The mistake in this way of thinking is that being a disciple is a binary thing, either you are or you aren’t. The switch is on or off.
It’s more complicated than that. The words St. Matthew put at the end of his Gospel say a little more: “Therefore go and make disciples of all the nations, baptizing them in the name of the Father and of the Son and of the Holy Spirit, teaching them to observe all I have commanded you. And lo, I am with you always, even to the close of the age.”
Baptism begins the life of the disciple, and it is accompanied by a continual teaching, an ongoing catechesis to observe everything Jesus commanded.
If you’re baptized, the journey of discipleship is begun. But the catechesis is ongoing. It happens when we study the Bible and pray, but the catechesis is also happening when your heart is broken, when you lose your job, when an assassination shocks you to the core, when your father dies, when a dear friend betrays you, when you struggle with lust and envy and anger, when your pastor lets you down, and on and on. Your Lord is repeatedly calling you to repentance.
We are tempted and tried on every side. Because being a disciple isn’t a status or a state of being. The English word disciple comes from the Latin Discipulus, “student.” The Greek word is Mathētēs, which is awfully close to Matthew. Did Jesus give Levi the name Matthew when He said to him, “Follow Me”?
Regardless, Jesus made Levi into a Matthew, into a disciple, a student, and in Christ’s school you don’t graduate until the casket lid closes and we put the white cloth on top to indicate there’s a baptized person inside the box.
That’s really what discipleship is: a death. “Take up your cross and follow Me,” Jesus says. “Be faithful until death,” Jesus says, “and I will give you the crown of life.”
Mission and maintenance are only a part of discipleship. Mission is the start, maintenance is not enough. “Enter by the narrow way,” Jesus says, speaking of a road we go down. St. Paul in Eph. 4 says that Apostles and prophets and pastors equip the saints for their edification – that’s a building word; think of construction projects; first there is a clearing of the land, everything gets leveled; the property is connected to the utilities, building materials get shipped in, a foundation is poured, the structure starts going up. But without maintenance and repairs, the finished structure starts to break down, leaking and crumbling.
After this St. Paul continues in Eph. 4, using words describing the growth of the human body - we are to grow up and stop being children. We are to come to maturity, to perfection. Maturity is particularly characterized by speaking the truth in love. The healthy church does both: speaks high-octane truth, always in the spirit of love.
When a couple gets married, the marriage rite doesn’t ask, “Do you love this person?” but, “Will you love?”

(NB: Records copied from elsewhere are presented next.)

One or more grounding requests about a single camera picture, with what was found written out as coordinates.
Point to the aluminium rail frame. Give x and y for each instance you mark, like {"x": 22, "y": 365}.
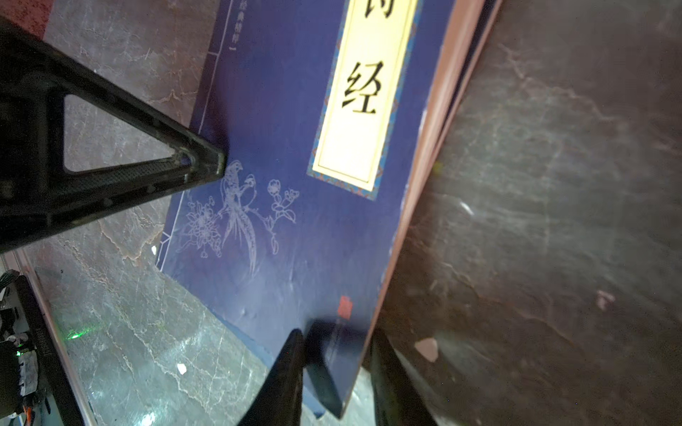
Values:
{"x": 39, "y": 385}

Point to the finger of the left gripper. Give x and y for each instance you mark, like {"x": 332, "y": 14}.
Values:
{"x": 40, "y": 196}

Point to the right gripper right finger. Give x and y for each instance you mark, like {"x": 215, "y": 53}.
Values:
{"x": 396, "y": 400}

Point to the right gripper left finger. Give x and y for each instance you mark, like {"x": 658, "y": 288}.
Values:
{"x": 279, "y": 401}

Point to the purple book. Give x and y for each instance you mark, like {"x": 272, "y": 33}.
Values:
{"x": 332, "y": 114}

Likewise We should ask ourselves, “Am I a disciple, a student of Jesus now, today?” And then, “Am I going to grow as a disciple? Will I still be a disciple tonight and tomorrow and when the hour of trial and temptation and allurement comes?”

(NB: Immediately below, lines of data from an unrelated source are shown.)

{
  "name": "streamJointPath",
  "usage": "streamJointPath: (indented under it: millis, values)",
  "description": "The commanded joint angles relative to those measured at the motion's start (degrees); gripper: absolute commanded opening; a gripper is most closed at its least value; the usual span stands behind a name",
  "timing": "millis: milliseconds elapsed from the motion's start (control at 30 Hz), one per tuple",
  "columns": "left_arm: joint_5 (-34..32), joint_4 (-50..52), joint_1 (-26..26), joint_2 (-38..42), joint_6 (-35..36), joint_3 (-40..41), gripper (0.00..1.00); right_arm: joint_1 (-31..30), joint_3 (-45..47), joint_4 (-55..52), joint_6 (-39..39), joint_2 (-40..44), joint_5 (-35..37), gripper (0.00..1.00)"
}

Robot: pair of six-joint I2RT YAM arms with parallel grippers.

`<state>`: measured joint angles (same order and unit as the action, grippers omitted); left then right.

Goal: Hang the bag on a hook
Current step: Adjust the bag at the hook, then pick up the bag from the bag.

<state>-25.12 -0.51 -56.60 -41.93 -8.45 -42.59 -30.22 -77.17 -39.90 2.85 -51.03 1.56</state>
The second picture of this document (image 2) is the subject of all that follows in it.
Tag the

All of this is embedded in the words Jesus says to Levi the tax collector, “Follow Me.”
He says, “Come, Levi; leave the money behind. Come and be a Matthew, a Mathētēs, a disciple. Follow Me, walk behind Me, imitate Me.”

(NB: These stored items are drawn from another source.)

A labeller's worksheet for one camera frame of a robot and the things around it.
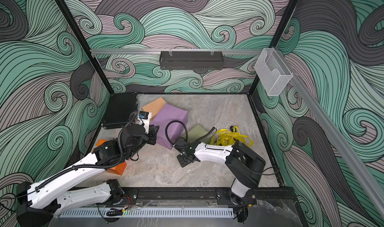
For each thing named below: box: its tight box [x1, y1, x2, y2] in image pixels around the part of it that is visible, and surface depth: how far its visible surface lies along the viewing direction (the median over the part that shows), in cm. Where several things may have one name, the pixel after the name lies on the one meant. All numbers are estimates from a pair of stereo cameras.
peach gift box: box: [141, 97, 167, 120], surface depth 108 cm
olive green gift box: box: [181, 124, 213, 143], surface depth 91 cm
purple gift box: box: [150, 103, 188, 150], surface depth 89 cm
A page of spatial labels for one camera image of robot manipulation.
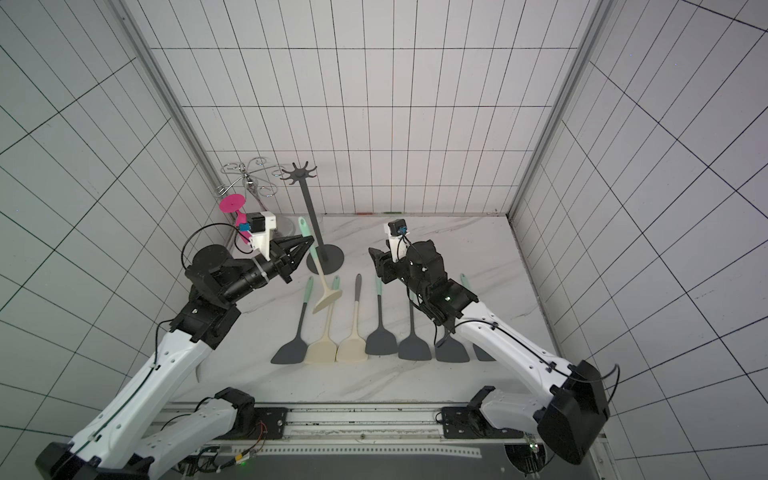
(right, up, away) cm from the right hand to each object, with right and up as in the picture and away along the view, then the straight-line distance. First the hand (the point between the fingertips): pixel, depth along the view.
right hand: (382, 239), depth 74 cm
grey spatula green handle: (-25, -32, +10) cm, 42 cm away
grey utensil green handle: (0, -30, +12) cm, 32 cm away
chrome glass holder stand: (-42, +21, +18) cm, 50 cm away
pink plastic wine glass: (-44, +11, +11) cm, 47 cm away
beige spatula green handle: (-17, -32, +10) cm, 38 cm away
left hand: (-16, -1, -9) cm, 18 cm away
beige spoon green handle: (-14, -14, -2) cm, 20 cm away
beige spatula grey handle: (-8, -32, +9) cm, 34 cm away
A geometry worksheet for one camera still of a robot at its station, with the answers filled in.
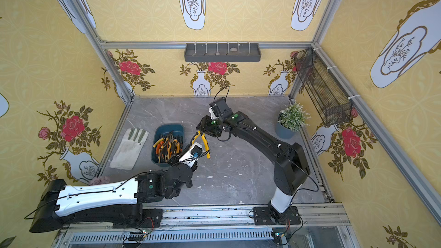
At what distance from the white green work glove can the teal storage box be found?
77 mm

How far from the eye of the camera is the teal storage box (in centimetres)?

This radical summons changed everything for him. He went from being wealthy to unemployed. He loses his imperial protection, and is hated by both Jews and Romans.
But in losing his wealth, he gains a far greater treasure. Matthew is martyred, but in losing his life, he finds it. For he was a disciple of the One who holds the keys to life and death. He was a disciple of the One who is risen from the dead.
And so are you. You are a Matthew, a Mathētēs; you are a Discipulus, a disciple, a student of Jesus. And the words with which Matthew closes his gospel, the words of your Lord, are your light in the dark places: “Lo, I am with you always.” “I AM with you” is a reference to the way Matthew’s Gospel began, with the birth of Immanuel, “God with us.”
I like what we did here with the artwork, but my initial idea was to have Isaiah on the left panel and Matthew on the right, with the birth of Jesus in the middle. For it’s from Isaiah that the prophecy comes, “Behold, a virgin shall conceive and give birth to a son, and He shall be called Immanuel.” And then when Jesus is born, Matthew reminds us that this is the Immanuel, which means in Hebrew, “God with us.”
That’s what’s going on when Jesus says at the end of Matthew, “I AM with you.” Jesus is the I AM, the God who was and is and ever shall be. And He is with us.
That’s what the eucharist is for. Your Jesus is here in the Supper, with you, with us, to edify us, to cause us to grow together as His disciples.
We’ve stumbled, we’ve fallen. Cracks have entered the facade, we need renewal, we need repairs - we need forgiveness, we need rescue, we need to be put back on track. Here in the Supper St. Matthew’s Lord says to you, “I forgive you. Your sins are gone. Now be strong, show yourself a man, and follow Me. I am with you to death. I will never leave you nor forsake you. Follow Me!”